## [WORK TASK]
Find all lines in the records that include the word "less", and copy them out.

::: INPUT RECORDS

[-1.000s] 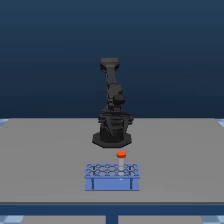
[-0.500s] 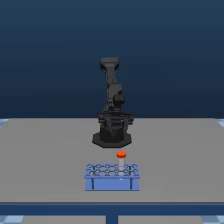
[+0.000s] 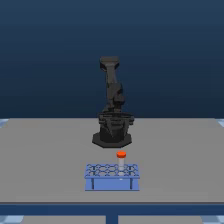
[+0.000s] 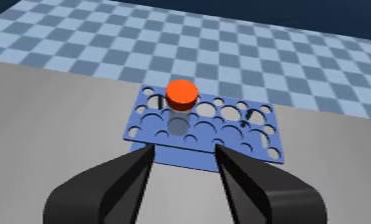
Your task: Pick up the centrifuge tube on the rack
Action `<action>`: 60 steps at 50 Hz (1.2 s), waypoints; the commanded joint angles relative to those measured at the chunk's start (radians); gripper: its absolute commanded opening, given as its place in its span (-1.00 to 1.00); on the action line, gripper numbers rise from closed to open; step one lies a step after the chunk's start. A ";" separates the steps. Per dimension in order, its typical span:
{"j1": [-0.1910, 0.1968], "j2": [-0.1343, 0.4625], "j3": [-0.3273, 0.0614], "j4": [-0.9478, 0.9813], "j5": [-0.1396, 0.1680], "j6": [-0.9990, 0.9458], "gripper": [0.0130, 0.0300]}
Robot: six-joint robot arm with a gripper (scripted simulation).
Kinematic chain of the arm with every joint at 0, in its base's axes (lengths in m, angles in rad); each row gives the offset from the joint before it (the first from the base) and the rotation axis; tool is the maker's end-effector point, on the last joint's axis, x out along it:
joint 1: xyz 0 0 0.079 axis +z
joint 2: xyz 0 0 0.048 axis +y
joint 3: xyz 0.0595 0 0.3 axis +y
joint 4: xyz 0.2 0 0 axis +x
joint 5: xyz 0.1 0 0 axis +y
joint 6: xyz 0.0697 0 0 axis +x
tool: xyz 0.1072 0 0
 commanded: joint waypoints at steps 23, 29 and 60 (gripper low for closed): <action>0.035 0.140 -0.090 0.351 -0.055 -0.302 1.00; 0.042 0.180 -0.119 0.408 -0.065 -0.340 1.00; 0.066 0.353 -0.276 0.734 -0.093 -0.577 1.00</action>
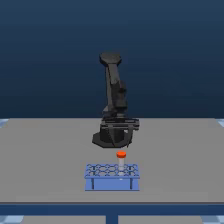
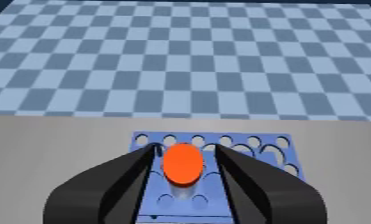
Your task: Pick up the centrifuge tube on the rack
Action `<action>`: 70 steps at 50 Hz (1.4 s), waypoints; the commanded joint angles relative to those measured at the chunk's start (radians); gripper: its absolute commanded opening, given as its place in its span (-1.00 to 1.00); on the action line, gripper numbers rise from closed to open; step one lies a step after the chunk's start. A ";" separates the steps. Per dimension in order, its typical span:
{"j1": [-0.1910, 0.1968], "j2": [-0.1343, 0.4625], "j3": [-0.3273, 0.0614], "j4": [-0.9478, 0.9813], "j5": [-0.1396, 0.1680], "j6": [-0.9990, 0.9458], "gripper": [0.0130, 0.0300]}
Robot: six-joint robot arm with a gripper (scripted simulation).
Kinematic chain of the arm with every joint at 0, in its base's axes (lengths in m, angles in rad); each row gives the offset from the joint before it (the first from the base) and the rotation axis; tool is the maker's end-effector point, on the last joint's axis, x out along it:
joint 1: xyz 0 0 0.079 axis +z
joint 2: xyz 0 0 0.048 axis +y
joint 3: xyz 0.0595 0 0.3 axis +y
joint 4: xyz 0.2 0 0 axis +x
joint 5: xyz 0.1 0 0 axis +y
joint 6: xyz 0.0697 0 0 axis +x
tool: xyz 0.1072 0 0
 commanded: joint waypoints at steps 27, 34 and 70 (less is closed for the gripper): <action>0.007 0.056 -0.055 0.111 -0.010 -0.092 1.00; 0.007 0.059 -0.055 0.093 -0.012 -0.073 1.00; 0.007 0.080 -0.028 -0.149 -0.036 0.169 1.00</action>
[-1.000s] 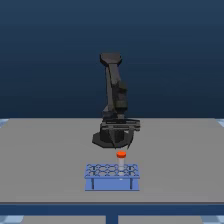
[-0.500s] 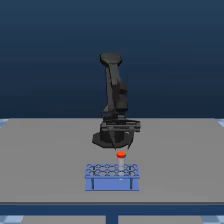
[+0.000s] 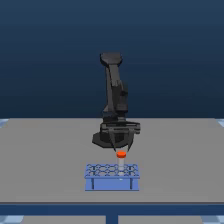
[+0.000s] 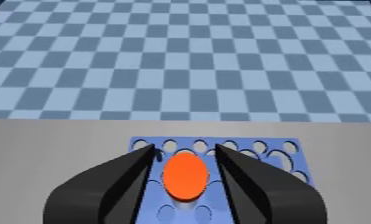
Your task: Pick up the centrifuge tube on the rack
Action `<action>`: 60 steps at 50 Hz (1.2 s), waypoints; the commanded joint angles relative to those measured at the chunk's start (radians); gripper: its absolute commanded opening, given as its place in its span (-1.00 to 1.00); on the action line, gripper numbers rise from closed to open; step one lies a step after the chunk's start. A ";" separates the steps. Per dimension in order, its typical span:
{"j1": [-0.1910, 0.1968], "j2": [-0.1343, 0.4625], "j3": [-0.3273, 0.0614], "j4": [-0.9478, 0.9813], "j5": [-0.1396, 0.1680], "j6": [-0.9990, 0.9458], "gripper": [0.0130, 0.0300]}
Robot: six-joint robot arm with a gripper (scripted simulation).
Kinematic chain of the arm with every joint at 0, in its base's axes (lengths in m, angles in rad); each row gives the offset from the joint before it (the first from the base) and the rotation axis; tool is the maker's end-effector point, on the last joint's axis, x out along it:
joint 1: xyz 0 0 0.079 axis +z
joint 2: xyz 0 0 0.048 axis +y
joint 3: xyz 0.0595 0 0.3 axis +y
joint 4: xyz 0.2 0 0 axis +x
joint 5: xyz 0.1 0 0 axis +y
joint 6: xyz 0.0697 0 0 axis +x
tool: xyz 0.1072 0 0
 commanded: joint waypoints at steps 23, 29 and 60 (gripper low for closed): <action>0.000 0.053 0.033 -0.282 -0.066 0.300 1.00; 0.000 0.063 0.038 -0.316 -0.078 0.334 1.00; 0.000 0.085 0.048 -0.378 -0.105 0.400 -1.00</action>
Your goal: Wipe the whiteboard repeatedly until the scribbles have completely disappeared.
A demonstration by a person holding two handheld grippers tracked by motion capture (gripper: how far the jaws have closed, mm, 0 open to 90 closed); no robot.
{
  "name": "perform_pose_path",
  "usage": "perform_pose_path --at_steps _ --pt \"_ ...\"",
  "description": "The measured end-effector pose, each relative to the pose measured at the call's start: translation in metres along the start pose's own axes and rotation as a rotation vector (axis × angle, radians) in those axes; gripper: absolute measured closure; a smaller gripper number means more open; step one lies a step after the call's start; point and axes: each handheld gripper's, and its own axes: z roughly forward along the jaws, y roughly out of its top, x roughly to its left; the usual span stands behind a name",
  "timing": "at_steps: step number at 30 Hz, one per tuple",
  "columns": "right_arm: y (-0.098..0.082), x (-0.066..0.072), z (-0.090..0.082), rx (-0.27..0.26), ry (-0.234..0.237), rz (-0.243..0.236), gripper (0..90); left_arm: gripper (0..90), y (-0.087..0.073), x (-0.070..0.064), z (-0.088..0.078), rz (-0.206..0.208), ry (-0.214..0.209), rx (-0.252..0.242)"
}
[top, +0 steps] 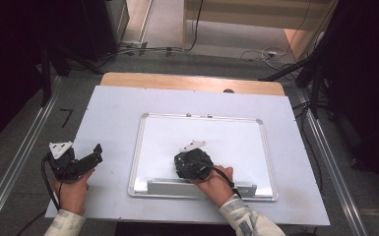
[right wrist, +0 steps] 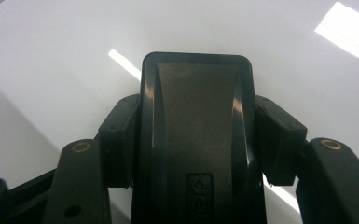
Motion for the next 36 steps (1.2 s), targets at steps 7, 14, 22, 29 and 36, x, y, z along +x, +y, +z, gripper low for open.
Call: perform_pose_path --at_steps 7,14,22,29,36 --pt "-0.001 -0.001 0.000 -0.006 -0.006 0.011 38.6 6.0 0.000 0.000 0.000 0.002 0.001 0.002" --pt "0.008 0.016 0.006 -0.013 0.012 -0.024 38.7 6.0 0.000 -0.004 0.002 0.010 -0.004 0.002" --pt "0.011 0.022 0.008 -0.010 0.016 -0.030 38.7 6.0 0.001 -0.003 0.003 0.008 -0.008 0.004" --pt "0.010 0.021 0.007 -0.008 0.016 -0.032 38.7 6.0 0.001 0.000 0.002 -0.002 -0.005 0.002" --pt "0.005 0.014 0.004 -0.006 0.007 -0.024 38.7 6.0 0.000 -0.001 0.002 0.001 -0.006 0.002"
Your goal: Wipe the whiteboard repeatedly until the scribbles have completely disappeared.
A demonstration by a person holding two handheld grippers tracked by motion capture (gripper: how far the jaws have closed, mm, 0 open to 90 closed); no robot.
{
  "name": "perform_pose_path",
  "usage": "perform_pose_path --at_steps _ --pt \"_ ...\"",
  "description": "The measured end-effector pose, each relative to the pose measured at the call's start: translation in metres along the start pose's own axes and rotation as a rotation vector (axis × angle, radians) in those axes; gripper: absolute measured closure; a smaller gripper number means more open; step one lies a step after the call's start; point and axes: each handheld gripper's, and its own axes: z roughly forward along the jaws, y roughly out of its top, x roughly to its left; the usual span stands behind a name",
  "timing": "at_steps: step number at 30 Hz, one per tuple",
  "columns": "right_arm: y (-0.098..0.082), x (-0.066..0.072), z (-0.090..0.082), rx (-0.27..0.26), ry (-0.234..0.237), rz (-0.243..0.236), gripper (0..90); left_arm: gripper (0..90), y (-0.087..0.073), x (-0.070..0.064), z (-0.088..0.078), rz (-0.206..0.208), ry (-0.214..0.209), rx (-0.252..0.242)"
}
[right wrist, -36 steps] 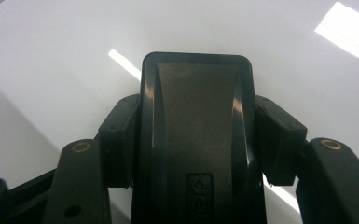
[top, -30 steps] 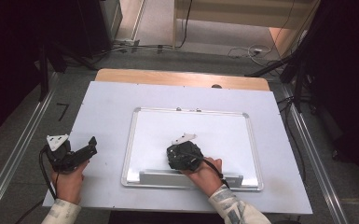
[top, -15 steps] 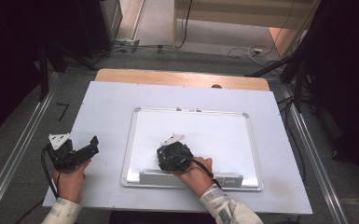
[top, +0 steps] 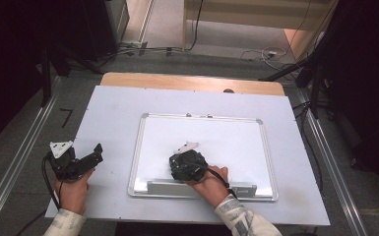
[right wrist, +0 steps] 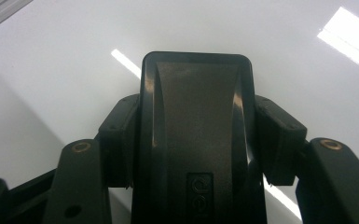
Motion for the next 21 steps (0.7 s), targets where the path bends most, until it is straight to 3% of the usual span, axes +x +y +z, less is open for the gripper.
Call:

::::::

## [WRITTEN ANSWER]
 commanded: joint waypoints at steps 27, 34 and 70 (less is closed for the gripper): <action>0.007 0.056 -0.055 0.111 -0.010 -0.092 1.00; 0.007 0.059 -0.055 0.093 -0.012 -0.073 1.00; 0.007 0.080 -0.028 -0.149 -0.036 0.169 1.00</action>
Motion for the next 21 steps (0.7 s), targets where the path bends most, until it is straight to 3% of the usual span, axes +x +y +z, less is open for the gripper.

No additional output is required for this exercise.